Unnamed: 0,SeniorCitizen,tenure,TotalCharges,Partner_Yes,PhoneService_Yes,MultipleLines_No phone service,InternetService_Fiber optic,InternetService_No,OnlineSecurity_No internet service,OnlineSecurity_Yes,...,StreamingTV_No internet service,StreamingTV_Yes,StreamingMovies_No internet service,StreamingMovies_Yes,Contract_One year,Contract_Two year,PaperlessBilling_Yes,PaymentMethod_Credit card (automatic),PaymentMethod_Electronic check,PaymentMethod_Mailed check
2920,0,72.0,6155.40,1.0,1.0,0.0,0.0,0.0,0.0,1.0,...,0.0,1.0,0.0,1.0,0.0,1.0,0.0,0.0,0.0,1.0
2966,1,14.0,672.70,0.0,0.0,1.0,0.0,0.0,0.0,0.0,...,0.0,1.0,0.0,1.0,0.0,0.0,1.0,0.0,1.0,0.0
6099,0,71.0,1810.55,1.0,1.0,0.0,0.0,1.0,1.0,0.0,...,1.0,0.0,1.0,0.0,0.0,1.0,0.0,0.0,0.0,0.0
5482,0,33.0,2405.05,1.0,1.0,0.0,0.0,0.0,0.0,0.0,...,0.0,1.0,0.0,1.0,1.0,0.0,1.0,0.0,0.0,1.0
2012,0,47.0,4533.70,1.0,1.0,0.0,1.0,0.0,0.0,1.0,...,0.0,1.0,0.0,0.0,0.0,0.0,1.0,0.0,1.0,0.0
...,...,...,...,...,...,...,...,...,...,...,...,...,...,...,...,...,...,...,...,...,...
4931,0,15.0,1539.80,1.0,1.0,0.0,1.0,0.0,0.0,0.0,...,0.0,1.0,0.0,1.0,0.0,0.0,1.0,0.0,1.0,0.0
3264,0,10.0,964.35,0.0,1.0,0.0,1.0,0.0,0.0,0.0,...,0.0,1.0,0.0,0.0,0.0,0.0,1.0,0.0,1.0,0.0
1653,0,58.0,1185.95,1.0,1.0,0.0,0.0,1.0,1.0,0.0,...,1.0,0.0,1.0,0.0,0.0,1.0,0.0,0.0,0.0,1.0
2607,1,1.0,69.75,0.0,1.0,0.0,1.0,0.0,0.0,0.0,...,0.0,0.0,0.0,0.0,0.0,0.0,1.0,0.0,1.0,0.0


In [53]:
model = CategoricalNB()
model.fit(train_x, train_y)
test_yhat = model.predict(test_x)

In [54]:
metrics.confusion_matrix(test_y, test_yhat)

array([[741, 300],
       [ 76, 292]], dtype=int64)

In [55]:
metrics.f1_score(test_y, test_yhat)

0.6083333333333334

# Improving the model by turing alpha (smoothing parameter)

In [56]:
best_alpha = None
best_f1_score = 0
for i in range(11):
    alpha = 0.5 + i * 0.05
    
    model = CategoricalNB(alpha=alpha)
    model.fit(train_x, train_y)
    test_yhat = model.predict(test_x)
    
    f1_score = metrics.f1_score(test_y, test_yhat)

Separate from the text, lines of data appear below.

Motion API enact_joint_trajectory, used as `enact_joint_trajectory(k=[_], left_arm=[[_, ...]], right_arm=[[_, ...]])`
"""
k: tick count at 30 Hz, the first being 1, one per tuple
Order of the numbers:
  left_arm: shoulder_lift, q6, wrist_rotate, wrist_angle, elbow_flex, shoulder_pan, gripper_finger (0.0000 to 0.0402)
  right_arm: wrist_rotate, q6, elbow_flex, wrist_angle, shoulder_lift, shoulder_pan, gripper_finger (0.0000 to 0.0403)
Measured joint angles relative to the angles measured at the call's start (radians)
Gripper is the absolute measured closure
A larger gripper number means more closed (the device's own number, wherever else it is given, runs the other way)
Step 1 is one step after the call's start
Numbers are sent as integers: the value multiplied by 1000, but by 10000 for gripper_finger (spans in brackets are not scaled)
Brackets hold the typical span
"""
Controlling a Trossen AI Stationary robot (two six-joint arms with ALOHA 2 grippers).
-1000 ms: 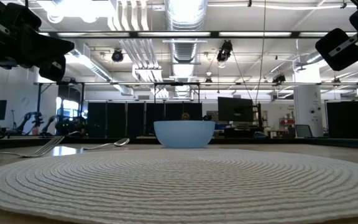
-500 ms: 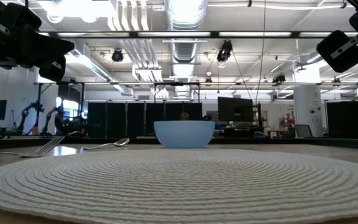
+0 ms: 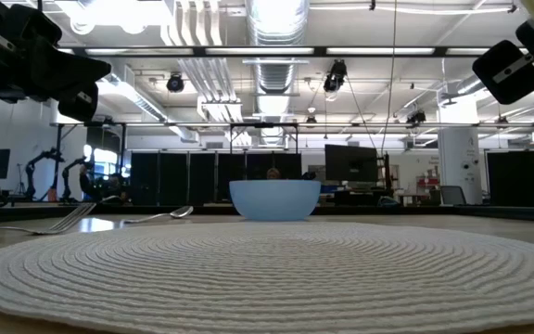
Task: Pick & Place Utensil
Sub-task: Move the brown cup to the top right of the white mat
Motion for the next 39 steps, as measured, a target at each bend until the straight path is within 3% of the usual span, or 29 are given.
enact_joint_trajectory(k=[8,13,23,33,39], left_arm=[[0,-20,0,0,0,0,401],[0,-21,0,0,0,0,401],[0,-22,0,0,0,0,401],[0,-15,-8,0,0,0,401],[0,-15,-9,0,0,0,401]], right_arm=[[0,-6,34,-22,-37,0,295],[17,-21,144,-220,-58,0,287],[244,-24,509,-610,-19,0,289],[463,-15,924,-1019,160,0,276],[486,41,1111,-1195,339,-1,266]])
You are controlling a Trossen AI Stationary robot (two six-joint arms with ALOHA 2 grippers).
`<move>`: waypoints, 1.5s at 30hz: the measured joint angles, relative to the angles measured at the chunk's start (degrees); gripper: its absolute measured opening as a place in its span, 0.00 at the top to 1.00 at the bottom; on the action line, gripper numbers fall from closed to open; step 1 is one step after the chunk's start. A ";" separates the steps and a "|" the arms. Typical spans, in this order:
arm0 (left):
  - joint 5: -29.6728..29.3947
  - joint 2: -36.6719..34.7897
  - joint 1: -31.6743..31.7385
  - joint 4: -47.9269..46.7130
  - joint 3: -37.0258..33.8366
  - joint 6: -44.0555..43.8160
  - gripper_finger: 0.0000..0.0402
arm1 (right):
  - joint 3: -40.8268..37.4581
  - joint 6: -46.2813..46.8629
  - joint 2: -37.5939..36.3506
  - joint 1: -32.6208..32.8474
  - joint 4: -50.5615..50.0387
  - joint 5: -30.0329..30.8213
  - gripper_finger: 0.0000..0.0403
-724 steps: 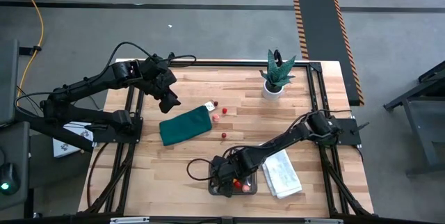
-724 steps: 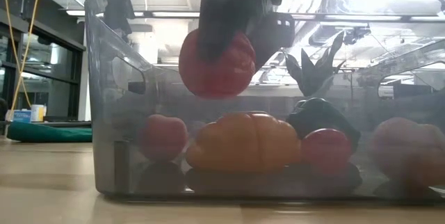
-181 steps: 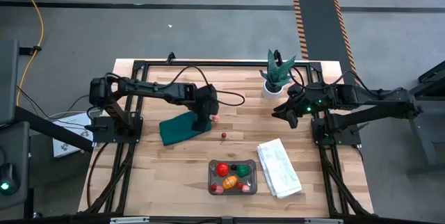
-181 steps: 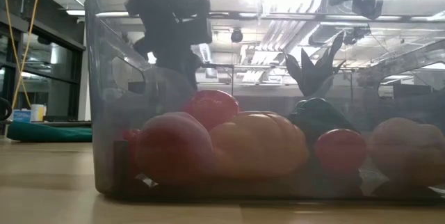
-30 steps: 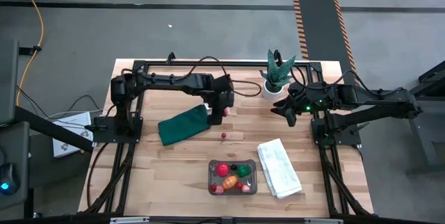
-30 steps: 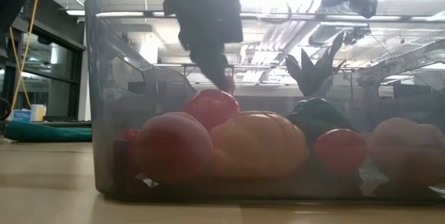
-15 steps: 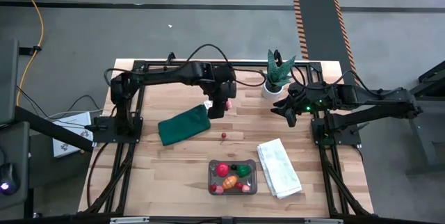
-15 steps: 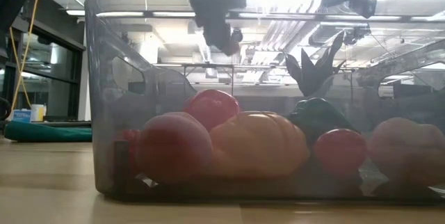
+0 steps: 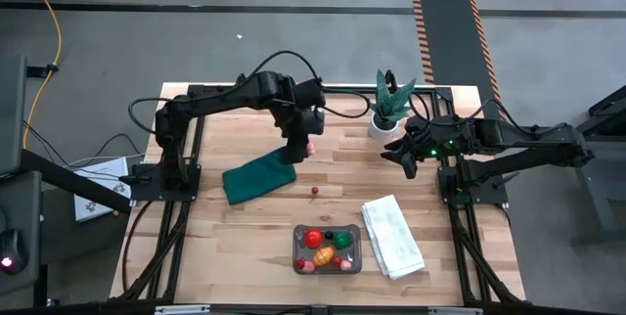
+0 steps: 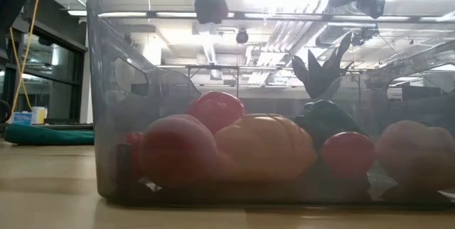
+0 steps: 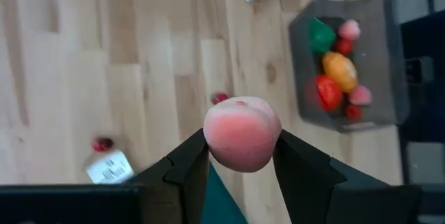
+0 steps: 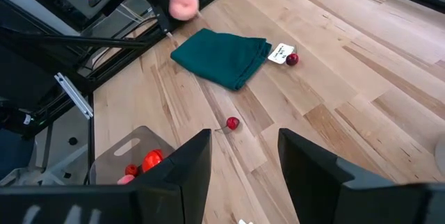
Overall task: Pick and placing Produce into tupperware
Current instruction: Put the pink peach into the black bin
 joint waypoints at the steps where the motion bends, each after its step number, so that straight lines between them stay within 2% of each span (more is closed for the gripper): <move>1: 0.47 0.00 0.00 -1.36 0.38 -0.05 0.64 | 0.00 0.00 0.00 0.01 0.00 -0.02 0.61; 9: 6.13 0.00 -1.30 -8.41 2.35 -2.64 0.64 | 0.00 0.02 0.00 0.01 0.00 -0.02 0.61; 26: 6.89 -0.28 -14.93 -9.31 2.35 -8.91 0.64 | 0.00 1.11 -0.02 0.01 0.03 -0.04 0.61; 34: 6.45 -0.28 -20.69 -2.60 2.35 -12.34 0.64 | 0.00 1.10 -0.02 0.00 0.04 -0.04 0.61; 45: -0.52 -0.28 -25.08 9.67 2.35 -16.89 0.64 | 0.00 1.57 -0.02 0.07 0.04 -1.48 0.61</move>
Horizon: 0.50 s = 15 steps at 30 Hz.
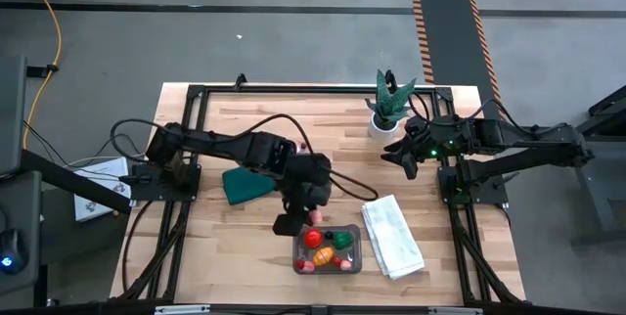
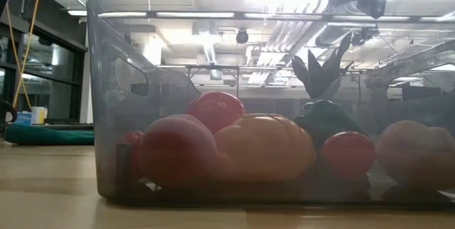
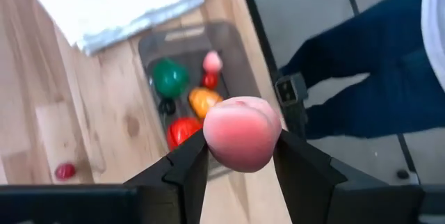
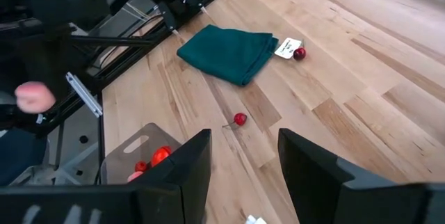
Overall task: Pick and placing Produce into tupperware
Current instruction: Put the pink peach into the black bin
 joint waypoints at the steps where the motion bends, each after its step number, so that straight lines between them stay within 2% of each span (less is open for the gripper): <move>1: -0.09 0.00 -0.29 1.09 0.00 -0.50 0.64 | 0.00 0.03 0.00 0.00 0.00 -0.12 0.61; 6: -0.70 0.33 -1.87 3.95 0.00 -1.11 0.64 | 0.00 0.74 0.00 0.00 -0.01 0.74 0.61; 12: -7.65 1.63 -3.94 5.03 -2.36 -0.92 0.64 | 0.00 3.36 0.00 -0.02 -0.02 2.71 0.61; 15: -8.19 2.57 -4.29 8.10 -5.00 -0.92 0.64 | 0.00 4.06 0.00 -0.01 -0.51 3.83 0.61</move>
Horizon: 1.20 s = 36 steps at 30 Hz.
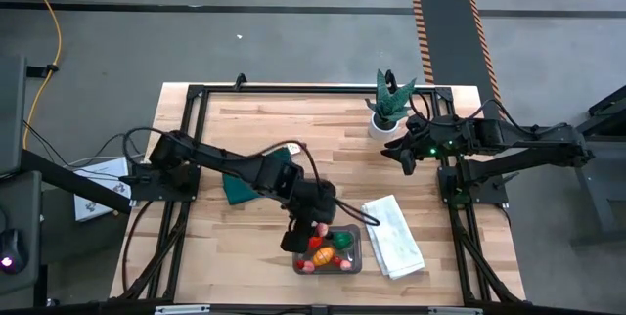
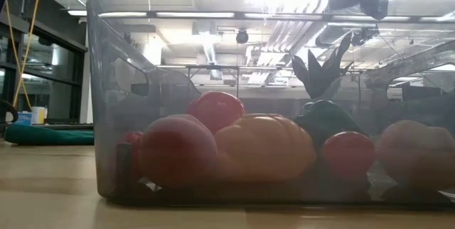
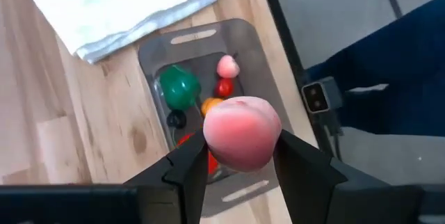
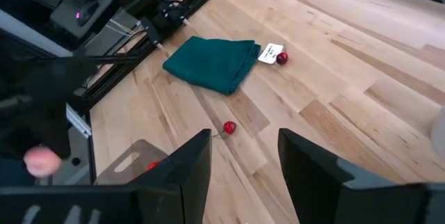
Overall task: Pick and placing Produce into tupperware
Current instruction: Put the pink peach into the black bin
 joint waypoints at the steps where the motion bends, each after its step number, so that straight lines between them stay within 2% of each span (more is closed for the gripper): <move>1: 0.11 0.22 -0.03 0.21 -0.86 0.00 0.64 | 0.00 0.01 0.00 -0.01 -0.08 0.14 0.61; 7: 0.72 2.52 0.17 1.29 -5.55 -1.06 0.64 | 0.00 0.45 -0.02 -0.01 -0.01 0.32 0.61; 9: 0.76 3.34 0.17 5.35 -6.53 -1.55 0.64 | 0.00 0.42 -0.02 0.01 -0.12 0.48 0.61; 11: 0.76 3.92 0.15 4.22 -7.53 -1.99 0.64 | 0.01 0.41 -0.14 0.01 -0.09 0.99 0.61; 13: 0.93 5.52 0.15 7.27 -7.32 -2.75 0.64 | 0.02 0.04 -0.45 -0.01 -0.48 1.54 0.61; 15: 0.97 5.95 0.15 5.95 -7.56 -3.35 0.64 | 0.02 -0.24 -0.90 -0.01 -0.38 2.02 0.61; 18: 1.34 7.40 0.15 10.03 -7.22 -4.34 0.64 | 0.02 -1.08 -1.91 -0.01 -0.65 2.52 0.61; 20: 1.89 7.87 0.16 9.31 -7.59 -5.07 0.64 | 0.02 -1.44 -2.60 -0.01 -0.69 2.54 0.61; 22: 2.02 8.83 0.15 13.01 -7.24 -6.10 0.64 | 0.02 -1.85 -3.23 0.01 -0.89 2.56 0.61; 36: 3.28 11.42 0.15 15.79 -7.44 -11.00 0.64 | 0.02 -4.58 -7.97 -0.01 -2.08 2.61 0.61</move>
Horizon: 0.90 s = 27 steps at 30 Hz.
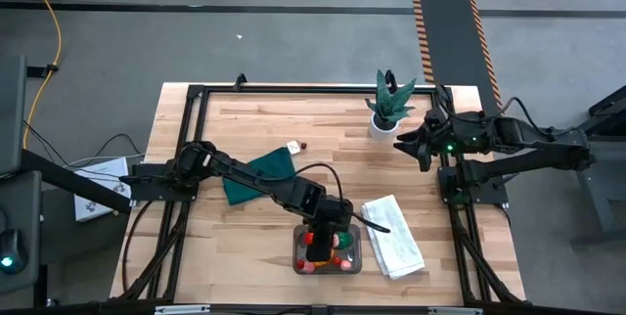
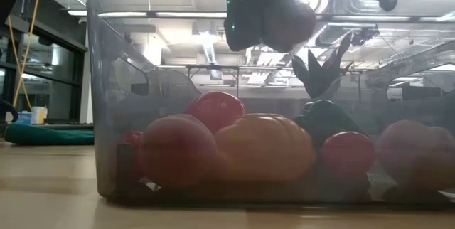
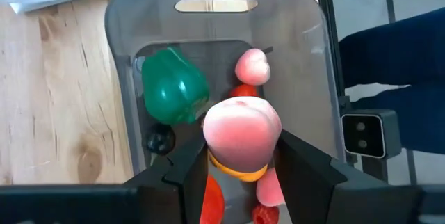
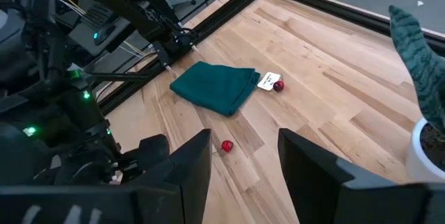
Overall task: Pick and placing Produce into tupperware
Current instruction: Put the pink peach into the black bin
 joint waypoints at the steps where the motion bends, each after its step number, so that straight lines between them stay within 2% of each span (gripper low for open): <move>1: 0.00 0.00 0.00 0.15 0.00 -0.09 0.64 | 0.00 -0.21 -0.24 0.01 -0.04 0.00 0.61; 12: -0.09 0.65 -0.15 6.62 0.07 -2.68 0.64 | 0.00 -1.49 -0.27 0.02 -0.06 -0.04 0.61; 20: 2.00 3.70 -0.76 5.31 -0.11 -4.30 0.64 | 0.00 -2.12 -0.32 0.02 -0.05 -0.15 0.61; 27: 1.30 4.73 -1.55 6.55 0.07 -4.12 0.64 | 0.00 -2.36 -0.29 0.02 0.13 -0.23 0.61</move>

    if f1_score > best_f1_score:
        best_alpha = alpha
        best_f1_score = f1_score
        
    print('Alpha: {:.3f}, F1_score: {:.3f}'.format(alpha, f1_score))

print('Best:', best_alpha, best_f1_score)

Alpha: 0.500, F1_score: 0.601
Alpha: 0.550, F1_score: 0.604
Alpha: 0.600, F1_score: 0.606
Alpha: 0.650, F1_score: 0.610
Alpha: 0.700, F1_score: 0.610
Alpha: 0.750, F1_score: 0.608
Alpha: 0.800, F1_score: 0.608
Alpha: 0.850, F1_score: 0.609
Alpha: 0.900, F1_score: 0.609
Alpha: 0.950, F1_score: 0.610
Alpha: 1.000, F1_score: 0.608
Best: 0.65 0.6096033402922756


Well, there isn't much improvement. But that is how it works.